①身体的な攻撃・・・上司が部下に対して、殴打、足蹴りをする
②精神的な攻撃・・・上司が部下に対して、人格を否定するような発言をする
③人間関係からの切り離し・・・自身の意に沿わない社員に対して、仕事を外し、長期間にわたり、別室に隔離したり、自宅研修させたりする
④過大な要求・・・上司が部下に対して、長期間にわたる、肉体的苦痛を伴う過酷な環境下での勤務に直接関係のない作業を命 ずる
⑤過小な要求・・・上司が管理職である部下を退職させるため、誰でも遂行可能な受付業務を行わせる
⑥個の侵害・・・思想・信条を理由とし、集団で同僚1人に対して、職場内外で継続的に監視したり、他の従業員に接触しないよ う働きかけたり、私物の写真撮影をしたりする
そこでなぜ雇用調整助成金の助成拡充がパワーハラスメントなのでしょうか?
相談事例1.出社したくても出社できない
「会社からは経営状況が厳しいので、給料は残業代を除いて全額支給するから自宅待機してほしい」
会社に行きたくない人であれば問題はないのですが、この人とは会社に行きたい人ですが、会社からは出社しでほしいと言われています。なぜ会社は出社してほしくないのでしょうか?
雇用調整助成金です。
休業させて休業手当を支給していれば雇用調整助成金の申請ができるのです。
しかも現在では、休業手当の支給率が100%であれば休業手当のほぼ全額が助成金として受給可能。
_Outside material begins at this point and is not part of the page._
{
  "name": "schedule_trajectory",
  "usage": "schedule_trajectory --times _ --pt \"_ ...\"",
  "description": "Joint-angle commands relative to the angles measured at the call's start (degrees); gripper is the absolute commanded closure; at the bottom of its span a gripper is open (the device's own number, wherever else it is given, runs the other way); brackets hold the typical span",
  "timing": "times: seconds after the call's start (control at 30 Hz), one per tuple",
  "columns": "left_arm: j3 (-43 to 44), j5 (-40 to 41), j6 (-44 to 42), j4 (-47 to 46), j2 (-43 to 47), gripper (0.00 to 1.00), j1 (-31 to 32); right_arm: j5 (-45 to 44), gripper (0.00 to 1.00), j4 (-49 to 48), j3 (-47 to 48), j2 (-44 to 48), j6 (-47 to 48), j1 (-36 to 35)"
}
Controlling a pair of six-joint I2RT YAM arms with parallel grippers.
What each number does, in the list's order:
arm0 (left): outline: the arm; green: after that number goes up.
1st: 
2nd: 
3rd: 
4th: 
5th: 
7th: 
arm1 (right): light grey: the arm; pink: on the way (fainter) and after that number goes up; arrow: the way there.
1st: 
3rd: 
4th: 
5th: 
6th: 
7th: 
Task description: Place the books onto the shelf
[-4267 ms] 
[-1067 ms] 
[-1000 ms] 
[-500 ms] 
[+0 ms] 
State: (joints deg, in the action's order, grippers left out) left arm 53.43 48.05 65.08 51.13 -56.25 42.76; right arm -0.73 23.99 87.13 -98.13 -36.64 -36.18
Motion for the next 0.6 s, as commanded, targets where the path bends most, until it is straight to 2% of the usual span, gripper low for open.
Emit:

そのため会社としては戦力にならない従業員を集中的に休業させておいて、少数精鋭で営業することもできます。
戦力にならない人の分も少数精鋭でカバーできれば会社としては社会保険料くらいしか負担はありません。当然、休業対象者は職務評価が低くても異論は出ないでしょう。
休業対象者は、このようなご時世なので休業命令に従うしかない。
ということで会社としては戦力になる人だけで十分回すことが出来るかもしれません。
これは③人間関係からの切り離しになるでしょう。
相談事例2.退職したくても退職させてもらえない
「業績が悪く、自宅待機を命じられているので、退職して他の会社で働きたいが、退職させてもらえない」
行業績が悪くて休業が続くので退職届を提出したが、受理してもらえなかった。
聞いてみると、その会社は休業手当を100%支給していて、雇用調整助成金も満額受給していたようです。退職されると、1か月の所定労働日が20日として20日分の雇用調整助成金が受給できなくなるので資金繰りに影響があるようです。助成金は営業外収入なので、会社の利益率にもよりますが10~20倍の売上に相当します。資金繰りのために長期休業を余儀なくされているのでしょう。
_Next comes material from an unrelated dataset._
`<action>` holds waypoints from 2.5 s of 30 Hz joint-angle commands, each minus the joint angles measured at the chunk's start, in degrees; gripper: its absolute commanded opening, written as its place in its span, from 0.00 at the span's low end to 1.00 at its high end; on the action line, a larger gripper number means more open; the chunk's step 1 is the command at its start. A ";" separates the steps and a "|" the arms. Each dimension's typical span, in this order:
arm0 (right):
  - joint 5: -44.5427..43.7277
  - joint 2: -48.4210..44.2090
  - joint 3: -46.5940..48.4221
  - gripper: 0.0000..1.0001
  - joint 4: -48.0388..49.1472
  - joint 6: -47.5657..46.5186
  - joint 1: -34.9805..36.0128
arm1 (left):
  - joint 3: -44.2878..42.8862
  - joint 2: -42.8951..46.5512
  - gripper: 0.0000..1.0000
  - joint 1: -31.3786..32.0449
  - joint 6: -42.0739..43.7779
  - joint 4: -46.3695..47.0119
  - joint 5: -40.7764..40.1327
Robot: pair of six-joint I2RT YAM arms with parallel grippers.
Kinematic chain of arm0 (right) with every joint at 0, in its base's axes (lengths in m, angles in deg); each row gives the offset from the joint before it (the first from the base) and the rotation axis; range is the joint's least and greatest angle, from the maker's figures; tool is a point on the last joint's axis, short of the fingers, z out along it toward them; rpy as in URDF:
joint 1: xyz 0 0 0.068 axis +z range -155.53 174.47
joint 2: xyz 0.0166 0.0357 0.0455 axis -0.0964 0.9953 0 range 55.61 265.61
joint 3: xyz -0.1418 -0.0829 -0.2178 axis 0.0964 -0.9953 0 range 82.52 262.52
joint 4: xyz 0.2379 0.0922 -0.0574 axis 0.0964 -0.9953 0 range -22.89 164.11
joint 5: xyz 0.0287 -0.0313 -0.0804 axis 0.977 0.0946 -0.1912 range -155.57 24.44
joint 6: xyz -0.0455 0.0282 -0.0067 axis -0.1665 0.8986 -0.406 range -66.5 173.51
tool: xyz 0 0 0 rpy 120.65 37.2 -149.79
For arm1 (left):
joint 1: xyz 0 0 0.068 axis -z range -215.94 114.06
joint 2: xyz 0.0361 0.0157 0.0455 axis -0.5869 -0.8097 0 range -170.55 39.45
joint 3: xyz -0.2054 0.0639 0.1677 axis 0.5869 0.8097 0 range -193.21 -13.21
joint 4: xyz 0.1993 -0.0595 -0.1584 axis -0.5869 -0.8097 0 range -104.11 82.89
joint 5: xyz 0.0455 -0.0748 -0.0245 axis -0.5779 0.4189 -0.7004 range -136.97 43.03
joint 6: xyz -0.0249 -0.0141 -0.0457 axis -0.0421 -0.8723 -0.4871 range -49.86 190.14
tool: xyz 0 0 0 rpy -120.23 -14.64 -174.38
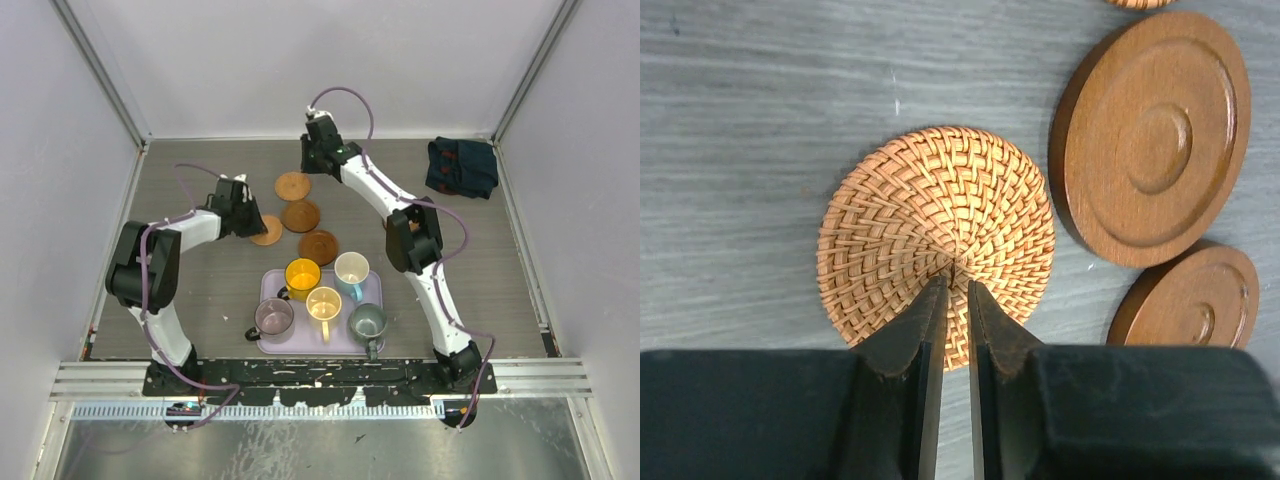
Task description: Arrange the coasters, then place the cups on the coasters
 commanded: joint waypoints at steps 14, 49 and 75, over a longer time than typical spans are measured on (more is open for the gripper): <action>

これも相談事例1と同様に雇用調整助成金を最大限受給したいがために退職させてもらえないようです。これはパワハラというよりも退職の自由を否定されている点で人権問題になり得ます。
経営者のモラルハザード
不正受給は論外ですが、特例措置の内容が充実しすぎているので経営者のモラルハザードが起こっても不思議ではないです。この特例措置の延長が年内で終わるようですので、年明けからは雇用状況が悪くなることが予想されます。雇用調整助成金の特例措置の目的は失業者抑制ですが、助成金があっても会社がどこまで雇用維持できるか不透明です。失業者は失業者で正確なデータを集計したうえで適切な政策を実施しなければなりません。